Read it here – along with a number of other useful contributions organised by the excellent Freakonomics team.
Bill Bratton, former head of NYPD and LAPD says;“There is no immediate causal relationship between poverty or economic downturns and crime. An increase in employment or a decline in GDP usually will not lead to a commensurate increase in criminal activity. This is because most poor people are not criminals and never will be, even if their circumstances grow markedly worse. They are more likely to take the pressures of bad times out on themselves and their families: suicide rates and domestic violence rates often rise faster in downturns than property crime and violent crime against strangers. This statement comes with a major proviso, however.
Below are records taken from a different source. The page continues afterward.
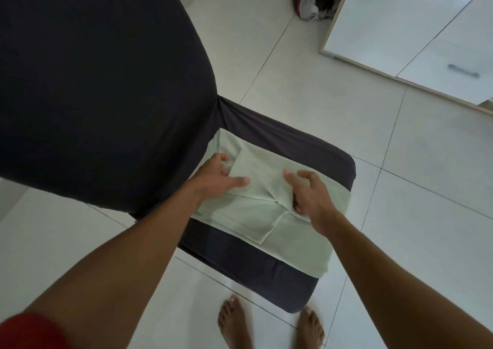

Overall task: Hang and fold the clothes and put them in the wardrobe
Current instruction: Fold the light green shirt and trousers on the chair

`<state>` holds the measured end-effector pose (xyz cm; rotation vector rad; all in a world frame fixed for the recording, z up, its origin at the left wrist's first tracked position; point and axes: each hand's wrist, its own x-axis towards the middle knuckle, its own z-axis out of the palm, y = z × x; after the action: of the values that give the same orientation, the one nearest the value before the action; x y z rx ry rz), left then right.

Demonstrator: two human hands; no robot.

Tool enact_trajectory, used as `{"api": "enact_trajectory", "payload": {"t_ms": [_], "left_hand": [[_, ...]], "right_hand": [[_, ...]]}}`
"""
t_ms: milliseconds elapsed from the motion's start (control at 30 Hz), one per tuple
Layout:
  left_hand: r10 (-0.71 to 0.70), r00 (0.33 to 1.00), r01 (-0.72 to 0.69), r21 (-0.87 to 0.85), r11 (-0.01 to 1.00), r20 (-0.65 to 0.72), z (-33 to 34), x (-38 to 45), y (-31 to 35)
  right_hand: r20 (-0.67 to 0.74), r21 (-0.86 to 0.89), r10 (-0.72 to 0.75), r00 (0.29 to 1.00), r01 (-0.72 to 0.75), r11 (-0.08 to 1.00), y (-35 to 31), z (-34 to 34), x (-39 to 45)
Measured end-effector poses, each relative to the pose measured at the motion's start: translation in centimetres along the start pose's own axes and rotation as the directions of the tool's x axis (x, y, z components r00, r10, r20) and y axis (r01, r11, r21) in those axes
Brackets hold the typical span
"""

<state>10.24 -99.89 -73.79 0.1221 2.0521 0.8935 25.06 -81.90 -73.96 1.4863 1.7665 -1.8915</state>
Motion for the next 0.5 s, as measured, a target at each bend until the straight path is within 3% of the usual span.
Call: {"api": "enact_trajectory", "payload": {"t_ms": [67,167,267,333,500], "left_hand": [[0.016,0.994,-0.004,0.108,0.994,-0.109,1.1,0.7,-0.6],[0.051,0.971,-0.033,0.080,0.996,-0.235,1.5,1.2,-1.2],[0.116,0.957,-0.105,0.057,0.993,-0.265,0.8,1.3,-1.3],[0.144,0.957,-0.121,0.106,0.987,-0.251,0.3,1.3,-1.4],[0.121,0.975,-0.083,0.201,0.976,-0.188,0.3,1.8,-2.5]], "right_hand": [[-0.014,-0.133,-0.052,0.999,0.049,0.990,0.8,-0.1,-0.3],[-0.077,-0.259,-0.169,0.983,0.144,0.955,1.4,0.5,0.0],[-0.225,-0.252,-0.272,0.935,0.214,0.944,1.2,0.5,0.6],[-0.279,-0.210,-0.252,0.927,0.198,0.957,1.1,-0.1,1.1],[-0.221,-0.313,-0.144,0.965,0.069,0.947,1.3,-0.3,1.5]]}}
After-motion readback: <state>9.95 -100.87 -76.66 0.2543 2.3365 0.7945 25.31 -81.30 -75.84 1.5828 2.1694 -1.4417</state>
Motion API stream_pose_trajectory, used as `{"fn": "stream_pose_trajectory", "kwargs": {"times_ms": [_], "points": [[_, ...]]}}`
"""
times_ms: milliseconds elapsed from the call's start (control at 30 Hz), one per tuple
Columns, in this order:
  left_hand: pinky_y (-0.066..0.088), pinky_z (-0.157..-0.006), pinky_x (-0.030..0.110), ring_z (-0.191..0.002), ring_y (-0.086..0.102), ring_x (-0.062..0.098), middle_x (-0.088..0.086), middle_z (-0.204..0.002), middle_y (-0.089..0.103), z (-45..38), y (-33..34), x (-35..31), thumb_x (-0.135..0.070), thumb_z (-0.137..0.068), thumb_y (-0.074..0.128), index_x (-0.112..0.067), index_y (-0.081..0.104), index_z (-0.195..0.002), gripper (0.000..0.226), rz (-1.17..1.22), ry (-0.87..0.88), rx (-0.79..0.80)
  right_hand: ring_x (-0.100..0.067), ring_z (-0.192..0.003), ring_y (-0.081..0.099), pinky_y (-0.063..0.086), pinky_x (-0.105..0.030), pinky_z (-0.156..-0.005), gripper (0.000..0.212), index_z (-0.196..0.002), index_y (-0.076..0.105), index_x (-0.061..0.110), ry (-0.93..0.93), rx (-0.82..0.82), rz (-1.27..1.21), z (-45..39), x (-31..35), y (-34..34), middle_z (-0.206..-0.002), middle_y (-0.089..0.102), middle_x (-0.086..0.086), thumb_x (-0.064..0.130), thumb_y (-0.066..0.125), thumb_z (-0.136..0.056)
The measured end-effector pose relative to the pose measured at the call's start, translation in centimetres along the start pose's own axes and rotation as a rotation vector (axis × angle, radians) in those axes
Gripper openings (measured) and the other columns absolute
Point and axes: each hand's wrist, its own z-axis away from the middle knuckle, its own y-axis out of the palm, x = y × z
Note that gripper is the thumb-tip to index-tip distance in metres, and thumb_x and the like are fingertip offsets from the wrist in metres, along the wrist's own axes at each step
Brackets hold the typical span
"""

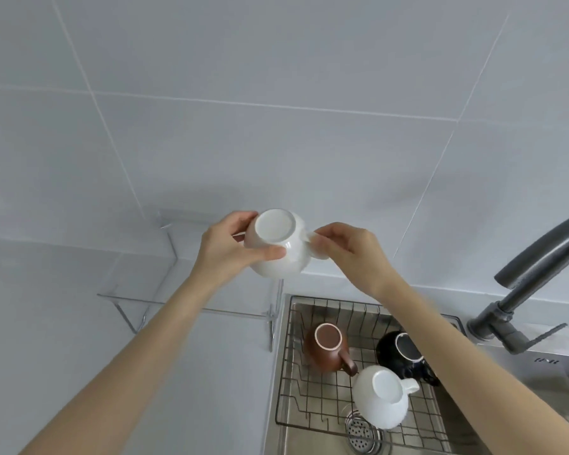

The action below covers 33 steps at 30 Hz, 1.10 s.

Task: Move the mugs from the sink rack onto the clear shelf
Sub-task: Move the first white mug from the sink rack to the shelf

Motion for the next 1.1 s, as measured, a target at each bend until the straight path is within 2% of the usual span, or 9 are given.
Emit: {"fn": "stream_pose_trajectory", "kwargs": {"times_ms": [133,233,300,400,567,667,800,933,1100], "points": [[0.05,-0.088,0.029,-0.1,0.063,0.008,-0.007,-0.107,0.068,-1.9,-4.8,1.6,-0.042,-0.033,0.083,-0.025,0.061,-0.105,0.078,0.062,-0.052,-0.034,-0.019,-0.087,0.067,0.05,-0.027,-0.082,0.016,-0.092,0.066,0.011,-0.006,0.056,0.006,-3.9,1.6,4.3,-0.091,0.074,-0.008,0.024,0.062,-0.083],[0.051,-0.086,0.029,-0.099,0.064,0.008,-0.009,-0.105,0.069,-2.8,-7.5,2.9,-0.04,-0.035,0.083,-0.028,0.063,-0.101,0.069,0.089,-0.074,-0.051,-0.023,-0.086,0.067,0.051,-0.035,-0.085,0.016,-0.092,0.067,0.01,0.003,0.077,-0.015,-6.3,2.1,7.6,-0.09,0.074,-0.01,0.022,0.062,-0.083],[0.05,-0.083,0.027,-0.098,0.064,0.008,-0.009,-0.105,0.069,-3.6,-9.1,4.0,-0.041,-0.037,0.082,-0.027,0.064,-0.102,0.07,0.083,-0.079,-0.07,-0.019,-0.081,0.065,0.05,-0.028,-0.081,0.015,-0.091,0.067,0.011,0.022,0.084,-0.045,-7.8,2.0,9.7,-0.085,0.072,-0.006,0.023,0.062,-0.083],[0.051,-0.081,0.026,-0.094,0.065,0.008,-0.012,-0.1,0.07,-5.1,-11.1,5.8,-0.042,-0.037,0.082,-0.032,0.066,-0.094,0.06,0.082,-0.089,-0.1,-0.012,-0.075,0.061,0.043,-0.005,-0.063,0.011,-0.089,0.067,0.014,0.039,0.091,-0.083,-9.7,1.8,12.3,-0.078,0.068,0.001,0.022,0.062,-0.084],[0.052,-0.084,0.029,-0.095,0.066,0.008,-0.011,-0.1,0.071,-7.6,-13.9,8.7,-0.039,-0.04,0.082,-0.033,0.066,-0.091,0.054,0.071,-0.08,-0.114,-0.012,-0.073,0.059,0.046,-0.017,-0.068,0.011,-0.088,0.067,0.012,0.087,0.103,-0.177,-13.0,0.8,16.7,-0.074,0.065,0.005,0.02,0.062,-0.083],[0.052,-0.088,0.031,-0.096,0.066,0.009,-0.017,-0.092,0.072,-8.7,-15.2,10.6,-0.038,-0.041,0.082,-0.036,0.067,-0.087,0.049,0.055,-0.091,-0.105,-0.008,-0.07,0.059,0.043,-0.006,-0.06,0.011,-0.088,0.067,0.011,0.104,0.12,-0.192,-14.6,-0.1,18.9,-0.073,0.065,0.006,0.02,0.062,-0.083],[0.051,-0.086,0.027,-0.093,0.065,0.003,-0.028,-0.083,0.071,-9.7,-16.0,12.3,-0.04,-0.04,0.081,-0.043,0.066,-0.082,0.045,0.016,-0.101,-0.072,-0.009,-0.07,0.058,0.044,-0.014,-0.065,0.01,-0.088,0.067,0.012,0.153,0.14,-0.217,-15.8,-1.4,20.8,-0.073,0.065,0.005,0.02,0.063,-0.083],[0.051,-0.091,0.033,-0.097,0.065,0.009,-0.029,-0.081,0.069,-10.3,-16.2,13.6,-0.042,-0.04,0.08,-0.05,0.065,-0.078,0.042,-0.041,-0.104,-0.058,-0.003,-0.066,0.057,0.041,-0.002,-0.054,0.006,-0.086,0.065,0.014,0.186,0.145,-0.238,-16.2,-2.4,21.8,-0.071,0.064,0.009,0.019,0.062,-0.083],[0.05,-0.092,0.032,-0.095,0.065,0.007,-0.031,-0.081,0.069,-10.9,-16.3,14.6,-0.043,-0.04,0.079,-0.05,0.064,-0.081,0.044,-0.05,-0.109,-0.065,-0.003,-0.066,0.057,0.04,0.0,-0.052,0.007,-0.086,0.065,0.014,0.193,0.134,-0.228,-16.9,-2.9,22.4,-0.072,0.063,0.009,0.02,0.062,-0.083]]}}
Extended and severe downturns that engender long-term unemployment rates of 15 or 20 percent in poor and minority communities can have criminogenic effects, not only because they foreclose economic opportunities, but also because they perpetuate an underclass culture that fails to educate and socialize young men. As these young men grow, they become the foot soldiers for crime of all kinds, including drug dealing, robberies, burglaries, auto theft, and other larcenies, as well as targeted and random shootings in the public square”
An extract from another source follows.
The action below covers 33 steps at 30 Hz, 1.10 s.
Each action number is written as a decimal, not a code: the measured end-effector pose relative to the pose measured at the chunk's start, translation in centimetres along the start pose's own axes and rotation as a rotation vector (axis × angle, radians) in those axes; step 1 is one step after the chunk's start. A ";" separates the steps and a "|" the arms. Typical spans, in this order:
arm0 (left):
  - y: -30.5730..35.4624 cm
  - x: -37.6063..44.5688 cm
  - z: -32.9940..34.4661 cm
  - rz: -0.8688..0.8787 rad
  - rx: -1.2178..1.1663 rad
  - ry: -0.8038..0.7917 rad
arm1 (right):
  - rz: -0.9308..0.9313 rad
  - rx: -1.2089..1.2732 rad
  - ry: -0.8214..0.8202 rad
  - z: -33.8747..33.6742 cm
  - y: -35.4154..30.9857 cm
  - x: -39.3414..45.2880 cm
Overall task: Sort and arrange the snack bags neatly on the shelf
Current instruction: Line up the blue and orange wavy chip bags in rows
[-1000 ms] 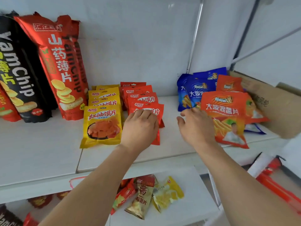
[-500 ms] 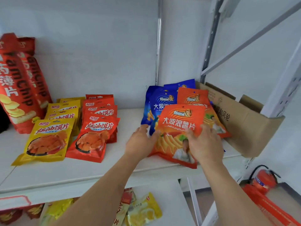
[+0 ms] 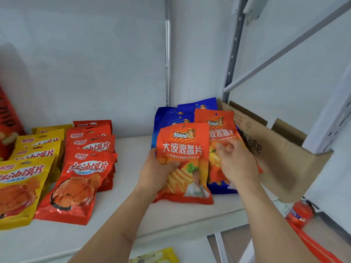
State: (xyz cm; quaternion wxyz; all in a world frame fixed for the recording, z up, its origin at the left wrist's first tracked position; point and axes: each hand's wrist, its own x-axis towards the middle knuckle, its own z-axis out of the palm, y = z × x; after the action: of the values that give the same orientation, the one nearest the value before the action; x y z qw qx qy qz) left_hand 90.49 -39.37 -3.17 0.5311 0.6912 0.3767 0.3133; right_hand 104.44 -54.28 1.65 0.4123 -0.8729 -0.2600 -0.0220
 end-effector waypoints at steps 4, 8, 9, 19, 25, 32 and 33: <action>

Some years ago, there was a hope Bratton would take over the London Metropolitan Police Force but that now seems to have faded – a great shame.
I remember going to a lecture of his in London back in 2003 organised by Civitas and being fascinated by his use of Compstat in mapping crime and crime spots and moving a concentration of Police officers to the time and location of where these crimes most happened in order to prevent crime – read about it here. He likened it to radar in the Battle of Britain – sending the Spitfires and Hurricanes to where the incoming Germany planes were meant to be, before they got to their target rather than try and shoot them down on the way back.
A nice touch, although some of us dare to think the real Battle of Britain was the Battle of the Atlantic and that was won by the Royal and US Navies.
Stil, the whole crime-mapping and stats idea that he put forward that day so convincingly stayed with me and eventually led to this website.